L’Italia ha un consumo di 70-80 miliardi di metri cubi di gas all’anno e 18 miliardi di metri cubi di stoccaggio. Il livello di riempimento aveva raggiunto il 90% alla fine del mese di ottobre 2021, una situazione migliore di altri paesi europei, ma è sceso rapidamente. Nel 2000 la produzione italiana era piu’ di tre volte superiore. La grande maggioranza del gas naturale impiegato dall’Italia viene importato. La Russia è la prima fonte di provenienza e pesa per circa il 45% del metano estero. Poi vengono l’Algeria, che è cresciuta +76% nel 2021 fino a poco meno di un terzo dell’import, secondo i dati Mite-Dgisseg. E l’Azerbaijan del gasdotto Tap, entrato in funzione proprio dallo scorso anno in Puglia dopo anni di contesa con gli ambientalisti locali. Un aiuto per affrontare la crisi potrebbe arrivare dal rafforzamento del corridoio Sud e dal massimizzare i flussi dai gasdotti non a pieno regime a partire proprio dal Tap. Lo scorso anno ha pesato per circa 7 miliardi di metri cubi che potrebbero aumentare di 2 o 3 miliardi entro la fine dell’anno. Più a medio termine c’è il progetto di raddoppiare la capacità del gasdotto fino a 20 miliardi di metri cubi, che non avrebbe bisogno di modifiche infrastrutturali. Il test di mercato si concluderà, in anticipo rispetto alle previsioni, a luglio 2022 poi ci vorrebbero circa 4 anni per la realizzazione.

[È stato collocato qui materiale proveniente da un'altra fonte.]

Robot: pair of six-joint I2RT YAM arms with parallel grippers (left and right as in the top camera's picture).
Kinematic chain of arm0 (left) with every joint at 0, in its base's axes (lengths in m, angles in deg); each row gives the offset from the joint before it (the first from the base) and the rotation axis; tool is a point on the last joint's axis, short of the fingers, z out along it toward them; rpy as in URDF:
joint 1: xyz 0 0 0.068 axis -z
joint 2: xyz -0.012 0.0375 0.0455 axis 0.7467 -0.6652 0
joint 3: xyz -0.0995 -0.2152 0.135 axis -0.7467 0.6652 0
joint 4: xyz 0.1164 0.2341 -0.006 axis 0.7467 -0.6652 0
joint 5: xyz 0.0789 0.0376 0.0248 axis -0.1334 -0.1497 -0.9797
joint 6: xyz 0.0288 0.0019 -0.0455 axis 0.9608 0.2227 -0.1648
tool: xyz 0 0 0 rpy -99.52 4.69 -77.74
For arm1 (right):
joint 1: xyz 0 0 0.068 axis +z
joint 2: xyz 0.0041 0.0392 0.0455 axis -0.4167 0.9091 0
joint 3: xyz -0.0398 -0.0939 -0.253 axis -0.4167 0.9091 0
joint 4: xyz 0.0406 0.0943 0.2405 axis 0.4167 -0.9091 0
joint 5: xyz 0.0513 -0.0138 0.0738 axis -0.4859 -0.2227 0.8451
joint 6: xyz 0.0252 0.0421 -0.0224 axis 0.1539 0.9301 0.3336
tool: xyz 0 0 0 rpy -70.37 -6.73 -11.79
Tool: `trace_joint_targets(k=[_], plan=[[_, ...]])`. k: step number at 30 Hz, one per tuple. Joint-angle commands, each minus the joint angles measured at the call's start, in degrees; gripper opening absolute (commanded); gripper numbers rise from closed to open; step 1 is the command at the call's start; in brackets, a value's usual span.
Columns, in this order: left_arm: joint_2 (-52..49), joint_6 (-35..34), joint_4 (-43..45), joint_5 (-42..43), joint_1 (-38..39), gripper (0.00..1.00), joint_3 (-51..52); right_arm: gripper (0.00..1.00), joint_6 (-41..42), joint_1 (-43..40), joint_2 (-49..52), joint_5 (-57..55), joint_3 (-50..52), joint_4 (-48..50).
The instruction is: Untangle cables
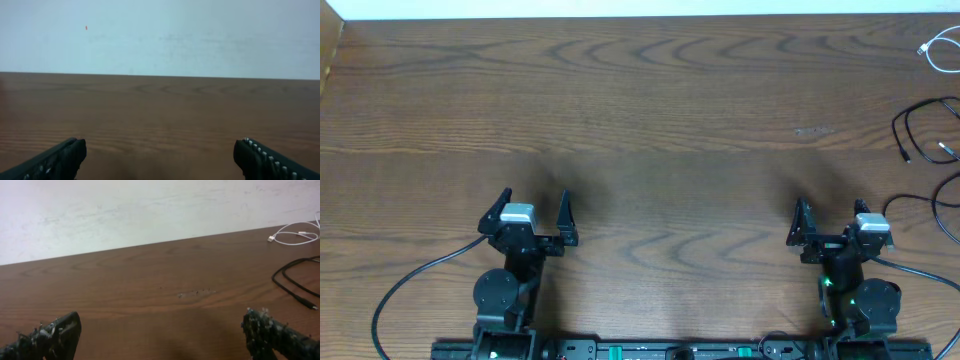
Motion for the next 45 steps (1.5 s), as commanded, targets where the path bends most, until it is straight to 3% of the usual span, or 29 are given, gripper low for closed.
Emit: trace_joint_targets(k=[1,16,22,45], plan=[[2.4,1.9,0.3,-1.5,-0.1,0.99,1.6,0.99,0.8,0.8,-0.3,0.2,0.1,-0.2],[9.4,2.1,-2.2,-2.5,-0.1,0.99,5.5,0.99,0.8,0.8,-0.3,0.2,0.1,-0.2],[11.0,2.1,-10.9,-2.6,-0.2,0.99,5.4,0.99,0.8,0.8,-0.3,0.2,0.1,-0.2],[10.8,2.1,-10.8,-2.5,-0.1,0.99,5.4,0.99,0.8,0.8,-0.3,0.2,0.1,-0.2]])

Un altro modo per arginare la crisi viene dall’uso del gas naturale liquefatto (gnl), che viene trattato per essere stoccato e trasportato più facilmente, per esempio dagli Stati Uniti. Il gnl va riportato alla forma gassosa per essere riutilizzato in modo tradizionale. L’Italia ha però una limitata capacità di rigassificazione e solo tre impianti (Panigaglia, Rovigo e Livorno).
«Per quanto riguarda i settori delle imprese italiane più esposti, bisogna distinguere tra quelle che esportano e tra quelle che, pur non esportando, subiranno le conseguenze, gravissime, cagionate dalle sanzioni alla Russia o dai danni diretti dell’Ucraina. Nel primo caso, i settori più rilevanti sono quello alimentare, micromeccanica, nuove tecnologie, abbigliamento. Nel secondo caso, ci saranno danni per tutte le aziende energivore, a prescindere dalla dimensione. E poi, se penso ai rischi per la produzione di grano ucraino, ho forti preoccupazioni per quanto riguarda la produzione alimentare interna. Mi aspetto, pertanto, interventi mirati da parte del governo guidato da Mario Draghi. Abbiamo ascoltato la sua relazione alla Camera e al Senato, nella quale manca proprio un passaggio rassicurante su questo fronte» aggiunge Longobardi.